## Work to be completed:
Find the line in the entries below that contains "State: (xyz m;". Repeat it exactly, and every line after it through the line that contains "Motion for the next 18".

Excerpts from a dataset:

>>>>>

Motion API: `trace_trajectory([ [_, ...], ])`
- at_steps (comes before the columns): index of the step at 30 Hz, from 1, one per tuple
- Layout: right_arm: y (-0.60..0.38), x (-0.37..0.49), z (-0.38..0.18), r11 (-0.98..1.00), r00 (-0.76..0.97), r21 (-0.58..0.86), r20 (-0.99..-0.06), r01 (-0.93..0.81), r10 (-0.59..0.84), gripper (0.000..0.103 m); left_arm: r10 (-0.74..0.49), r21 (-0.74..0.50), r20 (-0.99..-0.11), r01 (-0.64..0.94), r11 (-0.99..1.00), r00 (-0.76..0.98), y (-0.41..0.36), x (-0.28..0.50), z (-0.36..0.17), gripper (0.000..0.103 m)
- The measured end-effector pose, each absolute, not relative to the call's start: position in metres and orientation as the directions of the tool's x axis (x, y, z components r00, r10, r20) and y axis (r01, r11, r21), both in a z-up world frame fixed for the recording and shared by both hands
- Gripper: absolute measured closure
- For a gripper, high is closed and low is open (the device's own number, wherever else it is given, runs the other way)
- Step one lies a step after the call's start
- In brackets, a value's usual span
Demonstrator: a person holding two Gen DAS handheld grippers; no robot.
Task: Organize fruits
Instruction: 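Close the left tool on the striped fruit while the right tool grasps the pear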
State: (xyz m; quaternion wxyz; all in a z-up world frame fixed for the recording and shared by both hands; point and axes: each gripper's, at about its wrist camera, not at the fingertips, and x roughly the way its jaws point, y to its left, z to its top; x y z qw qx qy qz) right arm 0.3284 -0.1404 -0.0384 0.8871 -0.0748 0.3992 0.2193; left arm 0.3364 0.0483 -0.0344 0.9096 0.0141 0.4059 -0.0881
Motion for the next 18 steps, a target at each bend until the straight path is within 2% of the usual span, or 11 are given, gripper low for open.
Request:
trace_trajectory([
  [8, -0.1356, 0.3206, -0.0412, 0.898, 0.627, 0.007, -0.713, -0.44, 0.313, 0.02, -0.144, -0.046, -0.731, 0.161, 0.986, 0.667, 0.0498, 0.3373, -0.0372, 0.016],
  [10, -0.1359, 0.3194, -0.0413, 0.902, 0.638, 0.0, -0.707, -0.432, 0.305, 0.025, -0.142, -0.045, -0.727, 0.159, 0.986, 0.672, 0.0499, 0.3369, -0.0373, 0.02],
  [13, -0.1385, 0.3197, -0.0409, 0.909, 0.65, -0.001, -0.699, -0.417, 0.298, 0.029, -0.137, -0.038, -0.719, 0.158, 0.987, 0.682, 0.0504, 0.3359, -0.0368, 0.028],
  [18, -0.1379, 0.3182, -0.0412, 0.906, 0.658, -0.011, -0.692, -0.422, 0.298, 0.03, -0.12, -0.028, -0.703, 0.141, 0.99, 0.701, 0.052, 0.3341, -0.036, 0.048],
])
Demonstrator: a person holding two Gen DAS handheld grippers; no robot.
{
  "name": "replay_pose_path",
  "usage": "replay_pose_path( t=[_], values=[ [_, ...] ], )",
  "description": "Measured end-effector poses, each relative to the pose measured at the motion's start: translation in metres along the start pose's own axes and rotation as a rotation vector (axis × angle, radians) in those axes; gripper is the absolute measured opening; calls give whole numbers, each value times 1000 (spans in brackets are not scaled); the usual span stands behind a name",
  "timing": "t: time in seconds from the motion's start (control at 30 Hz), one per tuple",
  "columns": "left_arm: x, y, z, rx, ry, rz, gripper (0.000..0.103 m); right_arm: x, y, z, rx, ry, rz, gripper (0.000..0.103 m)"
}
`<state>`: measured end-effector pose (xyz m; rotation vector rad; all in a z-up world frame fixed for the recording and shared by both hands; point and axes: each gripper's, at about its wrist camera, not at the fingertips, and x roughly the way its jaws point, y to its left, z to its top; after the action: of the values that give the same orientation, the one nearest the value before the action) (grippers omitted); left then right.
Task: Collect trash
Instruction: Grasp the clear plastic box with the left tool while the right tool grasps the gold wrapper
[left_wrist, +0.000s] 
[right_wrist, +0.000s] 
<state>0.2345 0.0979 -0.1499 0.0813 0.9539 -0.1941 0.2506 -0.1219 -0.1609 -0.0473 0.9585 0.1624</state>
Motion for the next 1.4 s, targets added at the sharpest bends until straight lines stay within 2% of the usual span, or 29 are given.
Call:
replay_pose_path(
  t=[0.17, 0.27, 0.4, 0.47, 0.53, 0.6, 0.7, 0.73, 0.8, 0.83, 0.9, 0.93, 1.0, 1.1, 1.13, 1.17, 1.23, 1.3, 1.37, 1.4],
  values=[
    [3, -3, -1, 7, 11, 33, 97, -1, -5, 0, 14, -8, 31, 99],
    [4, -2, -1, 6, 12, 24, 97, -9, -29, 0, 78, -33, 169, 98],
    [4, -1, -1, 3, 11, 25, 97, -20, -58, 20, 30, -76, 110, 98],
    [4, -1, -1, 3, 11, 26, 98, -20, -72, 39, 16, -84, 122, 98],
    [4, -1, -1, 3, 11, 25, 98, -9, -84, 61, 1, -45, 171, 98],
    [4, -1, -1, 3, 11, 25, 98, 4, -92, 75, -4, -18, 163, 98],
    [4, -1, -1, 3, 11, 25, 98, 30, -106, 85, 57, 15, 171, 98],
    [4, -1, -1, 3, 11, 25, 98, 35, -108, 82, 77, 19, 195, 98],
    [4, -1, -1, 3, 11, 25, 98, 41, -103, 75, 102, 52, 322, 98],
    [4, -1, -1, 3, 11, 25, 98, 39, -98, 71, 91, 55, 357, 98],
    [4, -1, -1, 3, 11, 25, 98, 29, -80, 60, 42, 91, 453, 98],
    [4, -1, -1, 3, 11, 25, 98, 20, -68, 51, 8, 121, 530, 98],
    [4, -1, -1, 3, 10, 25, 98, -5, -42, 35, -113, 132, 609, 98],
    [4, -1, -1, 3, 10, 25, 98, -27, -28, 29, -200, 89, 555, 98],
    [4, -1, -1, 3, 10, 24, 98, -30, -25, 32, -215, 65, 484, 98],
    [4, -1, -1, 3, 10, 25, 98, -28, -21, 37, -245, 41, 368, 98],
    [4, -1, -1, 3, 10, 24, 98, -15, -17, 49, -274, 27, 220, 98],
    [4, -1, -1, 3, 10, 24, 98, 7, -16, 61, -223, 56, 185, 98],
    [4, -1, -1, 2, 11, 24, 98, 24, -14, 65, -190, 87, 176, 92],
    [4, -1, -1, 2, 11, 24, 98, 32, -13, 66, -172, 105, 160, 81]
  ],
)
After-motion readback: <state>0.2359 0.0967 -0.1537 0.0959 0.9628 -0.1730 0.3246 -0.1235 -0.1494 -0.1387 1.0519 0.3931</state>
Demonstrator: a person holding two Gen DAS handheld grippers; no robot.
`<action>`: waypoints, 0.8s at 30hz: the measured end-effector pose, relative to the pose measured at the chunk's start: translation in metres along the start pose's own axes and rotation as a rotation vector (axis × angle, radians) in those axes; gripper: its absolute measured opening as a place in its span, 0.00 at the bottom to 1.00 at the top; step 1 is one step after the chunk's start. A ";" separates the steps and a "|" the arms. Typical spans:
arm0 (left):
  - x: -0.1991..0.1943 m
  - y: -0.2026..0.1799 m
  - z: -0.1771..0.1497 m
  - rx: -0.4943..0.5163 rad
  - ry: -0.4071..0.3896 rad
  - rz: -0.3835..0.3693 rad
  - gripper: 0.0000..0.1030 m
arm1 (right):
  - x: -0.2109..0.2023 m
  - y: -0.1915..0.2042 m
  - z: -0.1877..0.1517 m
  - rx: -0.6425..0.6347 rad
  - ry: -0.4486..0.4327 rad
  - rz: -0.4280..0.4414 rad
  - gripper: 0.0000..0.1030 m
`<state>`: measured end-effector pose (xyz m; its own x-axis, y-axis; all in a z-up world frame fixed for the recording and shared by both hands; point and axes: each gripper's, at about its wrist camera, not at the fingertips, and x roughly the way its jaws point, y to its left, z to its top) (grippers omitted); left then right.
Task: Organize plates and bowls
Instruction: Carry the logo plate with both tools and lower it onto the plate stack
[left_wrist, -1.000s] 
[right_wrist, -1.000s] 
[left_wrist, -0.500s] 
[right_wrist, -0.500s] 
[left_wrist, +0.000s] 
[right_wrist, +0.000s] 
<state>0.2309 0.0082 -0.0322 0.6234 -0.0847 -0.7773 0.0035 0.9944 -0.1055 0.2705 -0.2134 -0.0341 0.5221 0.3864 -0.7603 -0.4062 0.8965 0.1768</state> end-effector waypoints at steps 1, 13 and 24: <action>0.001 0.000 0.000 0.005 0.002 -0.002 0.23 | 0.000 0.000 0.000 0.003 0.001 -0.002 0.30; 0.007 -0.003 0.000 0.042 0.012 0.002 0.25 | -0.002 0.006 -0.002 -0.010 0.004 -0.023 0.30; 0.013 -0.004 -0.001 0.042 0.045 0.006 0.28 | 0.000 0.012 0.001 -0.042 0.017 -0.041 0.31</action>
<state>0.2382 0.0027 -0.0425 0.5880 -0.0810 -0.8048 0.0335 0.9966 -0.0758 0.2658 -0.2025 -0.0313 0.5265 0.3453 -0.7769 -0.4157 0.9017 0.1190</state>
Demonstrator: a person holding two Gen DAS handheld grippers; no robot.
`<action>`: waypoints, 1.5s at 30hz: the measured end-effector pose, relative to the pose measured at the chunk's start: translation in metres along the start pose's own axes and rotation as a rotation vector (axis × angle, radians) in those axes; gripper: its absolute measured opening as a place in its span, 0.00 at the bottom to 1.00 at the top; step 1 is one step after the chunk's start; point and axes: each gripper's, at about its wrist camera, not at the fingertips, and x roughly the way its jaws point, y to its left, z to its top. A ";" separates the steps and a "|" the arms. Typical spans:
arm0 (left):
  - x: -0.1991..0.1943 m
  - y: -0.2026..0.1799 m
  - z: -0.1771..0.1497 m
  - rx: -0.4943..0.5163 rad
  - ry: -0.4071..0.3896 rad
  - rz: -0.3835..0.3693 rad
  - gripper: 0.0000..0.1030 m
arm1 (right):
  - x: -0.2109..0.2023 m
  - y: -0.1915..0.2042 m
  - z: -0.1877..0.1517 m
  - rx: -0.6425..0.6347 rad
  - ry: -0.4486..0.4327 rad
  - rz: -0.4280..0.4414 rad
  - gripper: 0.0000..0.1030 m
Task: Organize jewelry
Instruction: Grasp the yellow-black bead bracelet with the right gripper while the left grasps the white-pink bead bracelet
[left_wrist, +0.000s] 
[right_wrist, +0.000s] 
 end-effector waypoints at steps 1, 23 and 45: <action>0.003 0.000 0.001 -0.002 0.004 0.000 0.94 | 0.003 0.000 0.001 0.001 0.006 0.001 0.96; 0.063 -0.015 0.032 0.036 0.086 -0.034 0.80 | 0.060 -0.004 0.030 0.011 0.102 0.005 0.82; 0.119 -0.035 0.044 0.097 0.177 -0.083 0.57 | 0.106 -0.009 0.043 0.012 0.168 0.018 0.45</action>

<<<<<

## Exercise solution:
State: (xyz m; quaternion wxyz; all in a z-up world frame fixed for the recording and shared by both hands; point and axes: each gripper's, at about its wrist camera, not at the fingertips, and x roughly the way its jaws point, y to its left, z to its top; x y z qw qx qy qz) right arm 0.3284 -0.1404 -0.0384 0.8871 -0.0748 0.3992 0.2193; left arm 0.3364 0.0483 -0.0344 0.9096 0.0141 0.4059 -0.0881
Motion for the next 18 steps, a target at each bend until the straight path is within 2% of the usual span, or 11 are given, gripper low for open.

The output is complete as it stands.